◆ **WHAT IS EXPECTED**:
Tally up the lines below that contain the word "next" and give the total alone.

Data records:
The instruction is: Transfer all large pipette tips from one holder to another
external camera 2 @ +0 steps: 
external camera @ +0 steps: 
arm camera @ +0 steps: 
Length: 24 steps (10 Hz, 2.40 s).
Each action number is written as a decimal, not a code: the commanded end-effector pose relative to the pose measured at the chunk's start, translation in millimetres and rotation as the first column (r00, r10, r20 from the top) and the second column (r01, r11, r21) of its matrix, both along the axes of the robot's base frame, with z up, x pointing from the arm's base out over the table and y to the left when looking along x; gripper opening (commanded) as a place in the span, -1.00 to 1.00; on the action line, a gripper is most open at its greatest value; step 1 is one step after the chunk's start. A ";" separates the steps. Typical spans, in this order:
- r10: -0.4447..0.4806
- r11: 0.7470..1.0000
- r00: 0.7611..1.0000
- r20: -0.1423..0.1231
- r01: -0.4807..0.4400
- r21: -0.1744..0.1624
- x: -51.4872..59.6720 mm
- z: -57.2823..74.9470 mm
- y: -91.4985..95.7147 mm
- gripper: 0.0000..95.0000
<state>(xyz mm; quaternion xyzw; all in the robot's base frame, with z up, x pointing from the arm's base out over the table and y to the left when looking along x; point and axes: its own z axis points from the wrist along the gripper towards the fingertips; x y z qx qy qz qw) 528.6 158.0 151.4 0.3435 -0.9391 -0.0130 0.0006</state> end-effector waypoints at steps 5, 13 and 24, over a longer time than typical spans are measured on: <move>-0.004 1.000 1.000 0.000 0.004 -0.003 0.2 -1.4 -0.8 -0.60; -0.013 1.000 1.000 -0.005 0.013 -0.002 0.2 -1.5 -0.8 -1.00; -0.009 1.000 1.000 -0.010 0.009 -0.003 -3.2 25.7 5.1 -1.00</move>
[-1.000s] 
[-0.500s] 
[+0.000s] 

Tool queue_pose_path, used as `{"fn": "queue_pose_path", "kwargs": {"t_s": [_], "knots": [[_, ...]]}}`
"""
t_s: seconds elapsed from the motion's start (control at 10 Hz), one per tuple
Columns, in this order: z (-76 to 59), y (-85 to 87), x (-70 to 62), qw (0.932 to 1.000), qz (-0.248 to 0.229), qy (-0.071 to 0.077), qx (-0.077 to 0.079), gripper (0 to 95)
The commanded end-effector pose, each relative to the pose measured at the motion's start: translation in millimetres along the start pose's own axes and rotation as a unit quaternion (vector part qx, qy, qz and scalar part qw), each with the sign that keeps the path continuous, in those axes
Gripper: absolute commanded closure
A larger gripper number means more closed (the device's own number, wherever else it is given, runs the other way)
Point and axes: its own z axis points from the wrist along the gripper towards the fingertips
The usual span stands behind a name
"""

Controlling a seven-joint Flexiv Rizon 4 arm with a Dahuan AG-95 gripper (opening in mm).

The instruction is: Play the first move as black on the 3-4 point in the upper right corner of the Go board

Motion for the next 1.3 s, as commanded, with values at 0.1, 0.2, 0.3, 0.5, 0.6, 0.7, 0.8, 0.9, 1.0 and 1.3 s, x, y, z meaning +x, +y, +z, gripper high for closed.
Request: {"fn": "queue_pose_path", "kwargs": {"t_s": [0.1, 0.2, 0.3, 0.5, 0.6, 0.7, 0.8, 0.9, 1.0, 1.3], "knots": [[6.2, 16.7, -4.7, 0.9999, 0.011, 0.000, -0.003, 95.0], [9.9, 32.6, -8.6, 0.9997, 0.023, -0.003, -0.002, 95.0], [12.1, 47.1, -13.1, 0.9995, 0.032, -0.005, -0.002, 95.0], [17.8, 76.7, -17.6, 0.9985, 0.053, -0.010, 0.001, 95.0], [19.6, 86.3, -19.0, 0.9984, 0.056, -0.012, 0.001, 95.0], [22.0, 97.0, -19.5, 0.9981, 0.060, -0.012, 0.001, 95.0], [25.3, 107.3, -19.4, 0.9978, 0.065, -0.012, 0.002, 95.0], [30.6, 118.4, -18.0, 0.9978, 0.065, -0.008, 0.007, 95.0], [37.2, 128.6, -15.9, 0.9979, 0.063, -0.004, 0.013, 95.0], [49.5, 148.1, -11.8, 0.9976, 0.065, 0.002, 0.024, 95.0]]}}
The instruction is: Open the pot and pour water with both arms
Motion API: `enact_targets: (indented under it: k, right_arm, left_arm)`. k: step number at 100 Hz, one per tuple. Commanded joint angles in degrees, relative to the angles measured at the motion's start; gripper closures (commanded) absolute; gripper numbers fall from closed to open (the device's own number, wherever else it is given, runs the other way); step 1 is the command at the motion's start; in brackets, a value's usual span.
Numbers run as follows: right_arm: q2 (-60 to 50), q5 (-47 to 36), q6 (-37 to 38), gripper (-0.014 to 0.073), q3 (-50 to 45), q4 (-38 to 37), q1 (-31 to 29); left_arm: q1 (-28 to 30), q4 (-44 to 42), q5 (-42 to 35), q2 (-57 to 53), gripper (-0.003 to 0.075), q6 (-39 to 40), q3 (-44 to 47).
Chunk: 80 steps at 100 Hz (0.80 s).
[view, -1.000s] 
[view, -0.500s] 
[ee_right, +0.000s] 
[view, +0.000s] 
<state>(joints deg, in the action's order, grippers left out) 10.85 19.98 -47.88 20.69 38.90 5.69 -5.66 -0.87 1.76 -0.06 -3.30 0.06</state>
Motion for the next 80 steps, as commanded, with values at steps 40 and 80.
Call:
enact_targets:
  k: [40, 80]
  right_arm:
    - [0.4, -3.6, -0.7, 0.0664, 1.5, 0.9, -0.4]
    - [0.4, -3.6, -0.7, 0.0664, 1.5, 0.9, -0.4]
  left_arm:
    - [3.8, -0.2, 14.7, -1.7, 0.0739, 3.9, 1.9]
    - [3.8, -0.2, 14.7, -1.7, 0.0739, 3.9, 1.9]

◆ **RESPONSE TO THE TASK**:
2